Skip to main content

[Date Prev][Date Next][Thread Prev][Thread Next][Date Index][Thread Index] [List Home]
Re: [geomesa-users] Key/Index construction question.

One other note on accumulo keys:

An accumulo key is composed of a row, a column family and, a column qualifier (and a timestamp and visibility, which I won't discuss here). A row is a logical structure, in reality accumulo is a key->value store. In GeoMesa, we split up the key between the different parts.
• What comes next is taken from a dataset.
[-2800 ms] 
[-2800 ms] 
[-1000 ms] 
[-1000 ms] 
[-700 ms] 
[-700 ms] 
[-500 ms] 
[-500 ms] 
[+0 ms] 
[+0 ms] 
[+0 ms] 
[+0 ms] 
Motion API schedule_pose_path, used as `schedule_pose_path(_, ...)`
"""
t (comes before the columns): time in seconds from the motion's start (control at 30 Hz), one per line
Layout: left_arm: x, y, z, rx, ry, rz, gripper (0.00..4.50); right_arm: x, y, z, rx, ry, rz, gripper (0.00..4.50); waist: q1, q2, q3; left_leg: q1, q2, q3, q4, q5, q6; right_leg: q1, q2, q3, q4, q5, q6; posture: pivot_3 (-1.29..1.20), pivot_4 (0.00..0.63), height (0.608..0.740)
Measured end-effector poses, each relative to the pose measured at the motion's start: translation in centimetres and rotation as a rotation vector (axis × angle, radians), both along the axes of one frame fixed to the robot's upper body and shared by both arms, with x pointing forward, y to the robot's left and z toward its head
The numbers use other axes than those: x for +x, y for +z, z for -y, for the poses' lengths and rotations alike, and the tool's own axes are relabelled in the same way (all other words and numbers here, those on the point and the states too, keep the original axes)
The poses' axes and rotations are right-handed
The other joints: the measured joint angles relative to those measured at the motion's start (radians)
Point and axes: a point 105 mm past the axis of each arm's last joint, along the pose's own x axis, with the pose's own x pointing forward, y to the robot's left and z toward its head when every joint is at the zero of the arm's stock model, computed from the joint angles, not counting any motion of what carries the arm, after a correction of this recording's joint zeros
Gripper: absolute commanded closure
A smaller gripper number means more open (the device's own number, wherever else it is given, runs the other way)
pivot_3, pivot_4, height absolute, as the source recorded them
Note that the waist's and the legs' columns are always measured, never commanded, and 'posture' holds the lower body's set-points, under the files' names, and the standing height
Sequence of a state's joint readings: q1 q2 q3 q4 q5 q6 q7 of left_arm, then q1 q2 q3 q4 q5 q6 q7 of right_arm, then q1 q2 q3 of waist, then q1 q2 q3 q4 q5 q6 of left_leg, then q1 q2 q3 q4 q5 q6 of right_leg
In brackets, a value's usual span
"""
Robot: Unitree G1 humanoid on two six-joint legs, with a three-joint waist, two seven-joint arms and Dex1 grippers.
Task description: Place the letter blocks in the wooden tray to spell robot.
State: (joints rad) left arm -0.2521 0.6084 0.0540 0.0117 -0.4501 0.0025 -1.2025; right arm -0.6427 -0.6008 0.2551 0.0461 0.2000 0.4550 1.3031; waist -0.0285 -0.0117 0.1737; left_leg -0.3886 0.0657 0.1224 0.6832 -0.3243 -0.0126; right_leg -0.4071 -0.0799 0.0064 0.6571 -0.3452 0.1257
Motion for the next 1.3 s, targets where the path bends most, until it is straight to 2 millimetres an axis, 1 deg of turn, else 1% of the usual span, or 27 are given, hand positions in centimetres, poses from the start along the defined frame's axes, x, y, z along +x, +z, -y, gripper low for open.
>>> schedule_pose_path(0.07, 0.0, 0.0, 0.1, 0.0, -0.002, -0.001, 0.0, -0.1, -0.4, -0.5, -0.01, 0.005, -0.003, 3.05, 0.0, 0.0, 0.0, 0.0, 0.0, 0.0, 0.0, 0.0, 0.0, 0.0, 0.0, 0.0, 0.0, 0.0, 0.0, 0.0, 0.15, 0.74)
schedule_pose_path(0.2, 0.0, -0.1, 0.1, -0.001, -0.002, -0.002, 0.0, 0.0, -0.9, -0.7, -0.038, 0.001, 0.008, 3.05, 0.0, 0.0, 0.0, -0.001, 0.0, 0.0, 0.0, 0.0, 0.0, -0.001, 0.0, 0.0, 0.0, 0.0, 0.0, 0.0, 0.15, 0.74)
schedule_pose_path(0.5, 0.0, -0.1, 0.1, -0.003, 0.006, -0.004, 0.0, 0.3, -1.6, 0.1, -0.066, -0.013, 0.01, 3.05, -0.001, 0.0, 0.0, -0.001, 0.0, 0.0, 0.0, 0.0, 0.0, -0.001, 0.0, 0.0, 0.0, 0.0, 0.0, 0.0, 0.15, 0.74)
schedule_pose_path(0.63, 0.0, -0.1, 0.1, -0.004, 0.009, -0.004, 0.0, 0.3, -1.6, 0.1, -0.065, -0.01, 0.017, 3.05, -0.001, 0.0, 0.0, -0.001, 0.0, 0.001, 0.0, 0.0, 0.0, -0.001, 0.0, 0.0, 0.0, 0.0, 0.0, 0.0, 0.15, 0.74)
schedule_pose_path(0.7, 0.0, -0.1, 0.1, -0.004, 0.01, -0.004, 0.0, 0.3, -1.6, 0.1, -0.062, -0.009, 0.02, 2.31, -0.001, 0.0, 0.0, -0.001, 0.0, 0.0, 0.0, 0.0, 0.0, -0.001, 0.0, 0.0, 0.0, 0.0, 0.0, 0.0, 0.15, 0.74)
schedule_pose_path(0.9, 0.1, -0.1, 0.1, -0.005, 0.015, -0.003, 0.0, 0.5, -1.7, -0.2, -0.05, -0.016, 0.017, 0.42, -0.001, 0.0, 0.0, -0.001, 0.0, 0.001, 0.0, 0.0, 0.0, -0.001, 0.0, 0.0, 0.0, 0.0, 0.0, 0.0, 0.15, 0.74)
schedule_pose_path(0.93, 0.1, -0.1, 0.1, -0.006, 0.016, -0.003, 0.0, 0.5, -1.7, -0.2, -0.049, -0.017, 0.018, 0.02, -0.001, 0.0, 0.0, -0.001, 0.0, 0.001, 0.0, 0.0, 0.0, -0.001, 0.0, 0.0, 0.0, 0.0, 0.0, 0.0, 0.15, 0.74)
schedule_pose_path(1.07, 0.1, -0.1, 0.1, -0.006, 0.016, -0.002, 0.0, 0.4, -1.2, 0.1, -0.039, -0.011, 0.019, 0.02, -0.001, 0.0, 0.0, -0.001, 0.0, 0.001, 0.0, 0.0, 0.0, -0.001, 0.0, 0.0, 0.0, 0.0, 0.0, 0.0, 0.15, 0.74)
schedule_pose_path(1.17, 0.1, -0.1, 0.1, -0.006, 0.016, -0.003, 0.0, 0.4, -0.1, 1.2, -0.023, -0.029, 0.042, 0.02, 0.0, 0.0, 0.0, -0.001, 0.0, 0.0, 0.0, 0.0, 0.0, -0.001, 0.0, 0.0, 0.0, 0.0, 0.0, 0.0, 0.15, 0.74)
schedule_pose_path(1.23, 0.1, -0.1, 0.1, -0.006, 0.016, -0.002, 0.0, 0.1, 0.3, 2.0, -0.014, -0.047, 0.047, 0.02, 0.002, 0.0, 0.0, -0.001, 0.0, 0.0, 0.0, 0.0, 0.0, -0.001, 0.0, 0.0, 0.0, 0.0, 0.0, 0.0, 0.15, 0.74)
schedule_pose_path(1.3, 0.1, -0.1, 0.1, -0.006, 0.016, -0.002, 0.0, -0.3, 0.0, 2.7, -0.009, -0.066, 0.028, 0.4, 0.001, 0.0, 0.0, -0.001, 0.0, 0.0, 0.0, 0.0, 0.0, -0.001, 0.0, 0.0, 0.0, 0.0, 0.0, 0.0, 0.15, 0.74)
So in the below code, where we have 'only' 6 rows, there may in actuality be many more keys and corresponding entries (broken up by column family and column qualifier).

Thanks,

Emilio

On 09/18/2015 02:47 PM, Chris Eichelberger wrote:
Moises,

Good question!  The good news is that there is nothing special about how
the keys are being constructed; the interesting part is in how GeoMesa
decides which keys should be constructed...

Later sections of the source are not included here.